# WORK TO COMPLETE
The answer must be the full listing, reproduced without any change.

# DATA SECTION
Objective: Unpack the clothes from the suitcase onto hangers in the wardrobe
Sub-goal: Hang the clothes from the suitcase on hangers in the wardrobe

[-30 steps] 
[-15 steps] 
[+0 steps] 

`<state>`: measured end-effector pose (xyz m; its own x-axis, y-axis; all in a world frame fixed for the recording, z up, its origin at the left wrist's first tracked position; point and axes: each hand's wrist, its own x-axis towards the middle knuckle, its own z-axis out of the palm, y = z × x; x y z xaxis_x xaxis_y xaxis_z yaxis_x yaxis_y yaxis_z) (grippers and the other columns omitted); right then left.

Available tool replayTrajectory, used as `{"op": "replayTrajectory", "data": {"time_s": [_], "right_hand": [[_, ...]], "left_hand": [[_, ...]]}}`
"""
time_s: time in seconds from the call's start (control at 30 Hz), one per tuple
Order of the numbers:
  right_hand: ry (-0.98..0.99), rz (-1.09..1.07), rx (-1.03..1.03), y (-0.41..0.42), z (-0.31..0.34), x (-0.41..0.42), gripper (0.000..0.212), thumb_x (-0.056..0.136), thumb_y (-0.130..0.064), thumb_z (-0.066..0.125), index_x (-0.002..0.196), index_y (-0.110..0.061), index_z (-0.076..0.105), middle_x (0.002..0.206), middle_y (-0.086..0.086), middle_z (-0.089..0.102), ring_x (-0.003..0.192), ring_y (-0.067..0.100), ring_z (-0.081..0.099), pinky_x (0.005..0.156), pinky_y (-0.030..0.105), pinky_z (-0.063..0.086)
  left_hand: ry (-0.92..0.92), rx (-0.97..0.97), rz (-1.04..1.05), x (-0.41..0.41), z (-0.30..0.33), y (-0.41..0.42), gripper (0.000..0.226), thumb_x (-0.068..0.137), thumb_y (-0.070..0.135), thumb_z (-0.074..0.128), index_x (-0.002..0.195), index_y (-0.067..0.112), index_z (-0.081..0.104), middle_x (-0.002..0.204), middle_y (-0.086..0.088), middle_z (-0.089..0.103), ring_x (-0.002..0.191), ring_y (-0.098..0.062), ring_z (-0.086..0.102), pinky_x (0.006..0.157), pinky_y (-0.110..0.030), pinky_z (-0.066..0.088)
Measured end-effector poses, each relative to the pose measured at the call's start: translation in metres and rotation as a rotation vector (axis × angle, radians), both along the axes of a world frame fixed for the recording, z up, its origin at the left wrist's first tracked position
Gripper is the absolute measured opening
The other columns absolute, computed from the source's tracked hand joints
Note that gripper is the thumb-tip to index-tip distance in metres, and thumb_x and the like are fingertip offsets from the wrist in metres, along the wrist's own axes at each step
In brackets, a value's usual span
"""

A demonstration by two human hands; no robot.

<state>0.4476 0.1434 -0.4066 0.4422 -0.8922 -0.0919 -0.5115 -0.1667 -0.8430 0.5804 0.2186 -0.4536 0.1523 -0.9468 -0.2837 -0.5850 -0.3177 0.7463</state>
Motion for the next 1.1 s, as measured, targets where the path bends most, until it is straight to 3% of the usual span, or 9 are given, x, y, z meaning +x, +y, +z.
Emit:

# EXERCISE SOLUTION
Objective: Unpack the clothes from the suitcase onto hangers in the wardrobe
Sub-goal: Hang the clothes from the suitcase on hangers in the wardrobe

[-30 steps] 
[-15 steps] 
[+0 steps] 

`<state>`: measured end-effector pose (xyz m; its own x-axis, y-axis; all in a world frame fixed for the recording, z up, its origin at the left wrist's first tracked position; point and axes: each hand's wrist, its own x-axis towards the middle knuckle, its own z-axis out of the palm, y = z × x; x y z xaxis_x xaxis_y xaxis_z yaxis_x yaxis_y yaxis_z) (grippers and the other columns omitted); right then left.

Available tool replayTrajectory, used as `{"op": "replayTrajectory", "data": {"time_s": [_], "right_hand": [[_, ...]], "left_hand": [[_, ...]]}}`
"""
time_s: time in seconds from the call's start (control at 30 Hz), one per tuple
Order of the numbers:
  right_hand: ry (-0.98..0.99), rz (-1.09..1.07), rx (-1.03..1.03), y (-0.41..0.42), z (-0.31..0.34), x (-0.41..0.42), gripper (0.000..0.212), thumb_x (-0.056..0.136), thumb_y (-0.130..0.064), thumb_z (-0.066..0.125), index_x (-0.002..0.196), index_y (-0.110..0.061), index_z (-0.076..0.105), middle_x (0.002..0.206), middle_y (-0.086..0.086), middle_z (-0.089..0.102), ring_x (-0.003..0.192), ring_y (-0.067..0.100), ring_z (-0.081..0.099), pinky_x (0.005..0.156), pinky_y (-0.030..0.105), pinky_z (-0.063..0.086)
  left_hand: ry (-0.92..0.92), rx (-0.97..0.97), rz (-1.04..1.05), x (-0.41..0.41), z (-0.30..0.33), y (-0.41..0.42), gripper (0.000..0.226), thumb_x (-0.068..0.137), thumb_y (-0.070..0.135), thumb_z (-0.074..0.128), index_x (-0.002..0.195), index_y (-0.067..0.112), index_z (-0.081..0.104), middle_x (-0.002..0.204), middle_y (-0.086..0.088), middle_z (-0.089..0.103), ring_x (-0.002..0.191), ring_y (-0.098..0.062), ring_z (-0.086..0.102), pinky_x (0.006..0.157), pinky_y (-0.110..0.030), pinky_z (-0.066..0.088)
Measured end-effector poses, each relative to the pose measured at the call's start: translation in metres and rotation as a rotation vector (axis × angle, radians), both along the axes of a world frame fixed for the recording, z up, its origin at the left wrist's first tracked position
Gripper is the absolute measured opening
The other columns absolute, computed from the source's tracked hand joints
Note that gripper is the thumb-tip to index-tip distance in metres, and thumb_x and the like are fingertip offsets from the wrist in metres, along the wrist's own axes at each step
In brackets, a value's usual span
"""

A demonstration by two human hands; no robot.

<state>0.4476 0.1434 -0.4066 0.4422 -0.8922 -0.0919 -0.5115 -0.1667 -0.8430 0.5804 0.2186 -0.4536 0.1523 -0.9468 -0.2837 -0.5850 -0.3177 0.7463</state>
Motion for the next 1.1 s, as measured, targets where the path bends most, until it is straight to 3% of the usual span, or 9 are given, x, y, z meaning +x, +y, +z.
Emit:

No more work is required for the exercise.